■ **TASK REQUIREMENTS**
Exactly as written, transcribe the data that follows.

■ **INFORMATION SUPPLIED**
****************************************

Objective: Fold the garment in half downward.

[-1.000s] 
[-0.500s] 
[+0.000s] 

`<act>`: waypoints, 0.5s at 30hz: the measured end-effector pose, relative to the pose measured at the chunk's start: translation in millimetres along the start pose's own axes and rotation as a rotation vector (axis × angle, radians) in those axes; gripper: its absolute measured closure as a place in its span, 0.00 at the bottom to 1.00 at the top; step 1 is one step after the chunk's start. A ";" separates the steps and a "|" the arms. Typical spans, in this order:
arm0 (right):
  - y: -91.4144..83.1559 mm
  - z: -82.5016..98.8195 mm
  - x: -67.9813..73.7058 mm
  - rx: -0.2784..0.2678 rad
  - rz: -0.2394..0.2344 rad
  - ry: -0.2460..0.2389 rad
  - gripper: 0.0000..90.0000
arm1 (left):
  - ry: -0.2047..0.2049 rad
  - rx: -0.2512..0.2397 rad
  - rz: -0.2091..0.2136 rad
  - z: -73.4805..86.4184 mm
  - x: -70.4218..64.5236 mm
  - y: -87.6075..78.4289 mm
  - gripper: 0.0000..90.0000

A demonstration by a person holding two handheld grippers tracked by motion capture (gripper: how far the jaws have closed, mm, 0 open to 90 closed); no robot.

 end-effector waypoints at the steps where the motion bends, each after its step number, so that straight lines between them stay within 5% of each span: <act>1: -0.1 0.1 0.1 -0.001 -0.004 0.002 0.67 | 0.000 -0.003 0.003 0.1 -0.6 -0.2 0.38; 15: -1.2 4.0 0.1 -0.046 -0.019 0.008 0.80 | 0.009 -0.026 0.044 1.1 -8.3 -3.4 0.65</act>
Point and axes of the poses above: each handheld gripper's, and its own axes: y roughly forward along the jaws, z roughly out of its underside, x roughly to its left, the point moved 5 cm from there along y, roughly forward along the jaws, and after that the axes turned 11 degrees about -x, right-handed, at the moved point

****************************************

■ **OUTPUT OF THE EXERCISE**
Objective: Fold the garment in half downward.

[-1.000s] 
[-0.500s] 
[+0.000s] 

`<act>`: waypoints, 0.5s at 30hz: the measured end-effector pose, relative to the pose measured at the chunk's start: translation in millimetres along the start pose's own axes and rotation as a rotation vector (axis × angle, radians) in those axes; gripper: its absolute measured closure as a place in its span, 0.00 at the bottom to 1.00 at the top; step 1 is one step after the chunk's start. A ";" separates the steps and a "|" the arms. Typical spans, in this order:
arm0 (right):
  - y: -91.4144..83.1559 mm
  - z: -82.5016..98.8195 mm
  - x: -67.9813..73.7058 mm
  - rx: -0.2784..0.2678 rad
  - rz: -0.2394..0.2344 rad
  - ry: -0.2460..0.2389 rad
  - gripper: 0.0000..90.0000
arm1 (left):
  - ry: -0.2047..0.2049 rad
  - rx: -0.2512..0.2397 rad
  - rz: -0.2091..0.2136 rad
  - z: -73.4805..86.4184 mm
  - x: -70.4218..64.5236 mm
  - y: -87.6075..78.4289 mm
  - gripper: 0.0000..90.0000

A demonstration by a person holding two handheld grippers tracked by motion capture (gripper: how far the jaws have closed, mm, 0 open to 90 closed); no robot.

 end-effector waypoints at the steps where the motion bends, each after its step number, so that straight lines between them stay within 5% of each span: <act>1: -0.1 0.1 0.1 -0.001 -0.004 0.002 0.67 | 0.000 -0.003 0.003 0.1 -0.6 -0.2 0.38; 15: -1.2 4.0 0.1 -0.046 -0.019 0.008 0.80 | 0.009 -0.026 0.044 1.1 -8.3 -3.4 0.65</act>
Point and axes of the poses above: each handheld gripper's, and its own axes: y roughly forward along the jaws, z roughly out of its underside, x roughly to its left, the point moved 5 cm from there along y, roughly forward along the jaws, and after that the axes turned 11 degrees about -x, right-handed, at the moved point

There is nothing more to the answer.